Eager not to spend a nice Saturday alone in London, I boarded a train to Stratford upon Avon in Warwickshire, a town most famed for being the birthplace of William Shakespeare, arguably the world’s greatest English writer. Being no literature buff, the main appeal of the town is lost on me. Outside of a few lines in “Hamlet”, and (roughly) the main story of “Romeo & Juliet”, I don’t really know much about the writer, nor did I have any strong urge to change that.
But I guess that’s the whole point with travelling- to learn more.

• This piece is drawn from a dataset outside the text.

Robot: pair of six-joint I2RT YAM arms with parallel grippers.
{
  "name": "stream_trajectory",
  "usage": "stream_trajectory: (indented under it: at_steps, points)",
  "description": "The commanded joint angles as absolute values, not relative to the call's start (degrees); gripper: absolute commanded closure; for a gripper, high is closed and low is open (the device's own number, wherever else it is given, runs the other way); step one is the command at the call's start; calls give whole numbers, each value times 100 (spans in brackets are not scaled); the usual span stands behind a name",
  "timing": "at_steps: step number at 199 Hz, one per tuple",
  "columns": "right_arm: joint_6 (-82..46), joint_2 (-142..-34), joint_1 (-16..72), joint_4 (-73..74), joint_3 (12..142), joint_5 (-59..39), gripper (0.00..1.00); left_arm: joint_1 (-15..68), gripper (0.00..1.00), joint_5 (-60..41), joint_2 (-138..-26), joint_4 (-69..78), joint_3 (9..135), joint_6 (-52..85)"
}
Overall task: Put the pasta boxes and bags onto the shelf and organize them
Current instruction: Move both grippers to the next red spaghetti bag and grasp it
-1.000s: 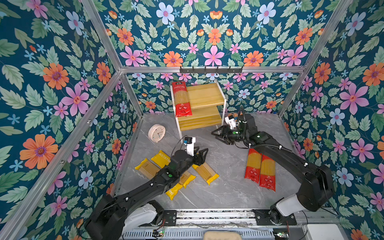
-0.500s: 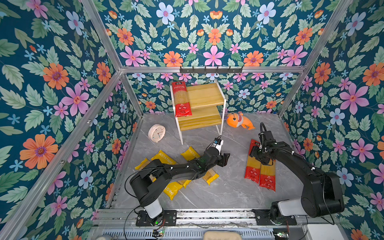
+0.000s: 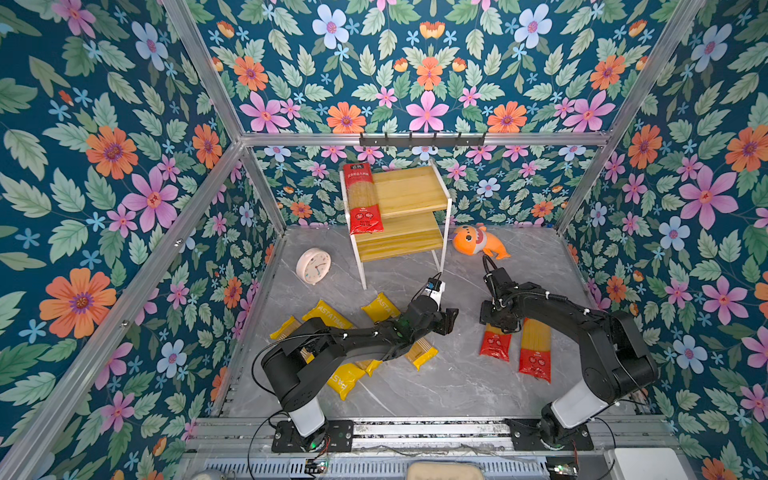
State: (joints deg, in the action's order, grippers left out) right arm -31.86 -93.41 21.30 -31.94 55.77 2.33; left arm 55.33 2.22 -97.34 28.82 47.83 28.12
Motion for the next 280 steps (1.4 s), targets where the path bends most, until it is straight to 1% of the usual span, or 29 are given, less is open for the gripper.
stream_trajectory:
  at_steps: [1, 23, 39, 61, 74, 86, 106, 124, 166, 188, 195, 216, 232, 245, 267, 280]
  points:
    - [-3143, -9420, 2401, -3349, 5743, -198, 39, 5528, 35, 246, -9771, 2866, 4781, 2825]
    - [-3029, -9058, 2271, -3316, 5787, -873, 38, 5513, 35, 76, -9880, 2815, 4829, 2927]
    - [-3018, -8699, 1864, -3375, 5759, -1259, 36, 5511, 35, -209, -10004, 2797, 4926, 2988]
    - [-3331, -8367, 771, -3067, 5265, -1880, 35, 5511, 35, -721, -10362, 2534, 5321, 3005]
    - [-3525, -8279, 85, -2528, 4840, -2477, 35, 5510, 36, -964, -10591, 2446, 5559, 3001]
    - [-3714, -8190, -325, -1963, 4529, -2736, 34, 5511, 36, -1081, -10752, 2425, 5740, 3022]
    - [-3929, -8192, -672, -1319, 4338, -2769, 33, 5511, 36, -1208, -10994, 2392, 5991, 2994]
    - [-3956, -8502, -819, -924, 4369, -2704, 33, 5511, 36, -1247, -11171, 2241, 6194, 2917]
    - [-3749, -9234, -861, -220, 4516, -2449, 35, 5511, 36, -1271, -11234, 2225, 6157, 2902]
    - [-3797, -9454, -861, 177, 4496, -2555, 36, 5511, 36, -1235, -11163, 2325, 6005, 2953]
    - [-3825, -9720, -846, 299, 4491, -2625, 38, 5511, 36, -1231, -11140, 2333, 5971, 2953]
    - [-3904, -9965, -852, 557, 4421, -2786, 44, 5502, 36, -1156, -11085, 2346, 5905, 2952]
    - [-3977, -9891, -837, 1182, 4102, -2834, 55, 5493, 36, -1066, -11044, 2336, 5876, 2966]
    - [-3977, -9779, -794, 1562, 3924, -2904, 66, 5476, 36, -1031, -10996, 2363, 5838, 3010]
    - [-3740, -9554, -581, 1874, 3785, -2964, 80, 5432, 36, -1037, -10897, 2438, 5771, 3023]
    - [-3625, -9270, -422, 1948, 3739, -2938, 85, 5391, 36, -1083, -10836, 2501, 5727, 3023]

While it remains as a quintessential quaint English town, it is clear tourism drives the heartbeat. The main attractions, despite being quite expensive, felt forced. Marked as the “William Shakespeare’s trial”, visitors are ushered to the many residences of the writer (including his wife’s, grand daughter’s, and his final burial ground in the church) without shedding much light about his works, or in fact, anything about the writer at all. There was even an active archaeological for visit, but not enough to sustain my interest for too long.
The ‘quaint’ part of the town is slightly more interesting. The town is built upon the river Avon (thus its name), which it shares with many other in the Warwickshire region. There isn’t anything terribly exciting, but the walk along the river was quite delightful.
I went away not knowing anything more about Shakespeare, but I guess it beats doing nothing in a pleasant Saturday in London.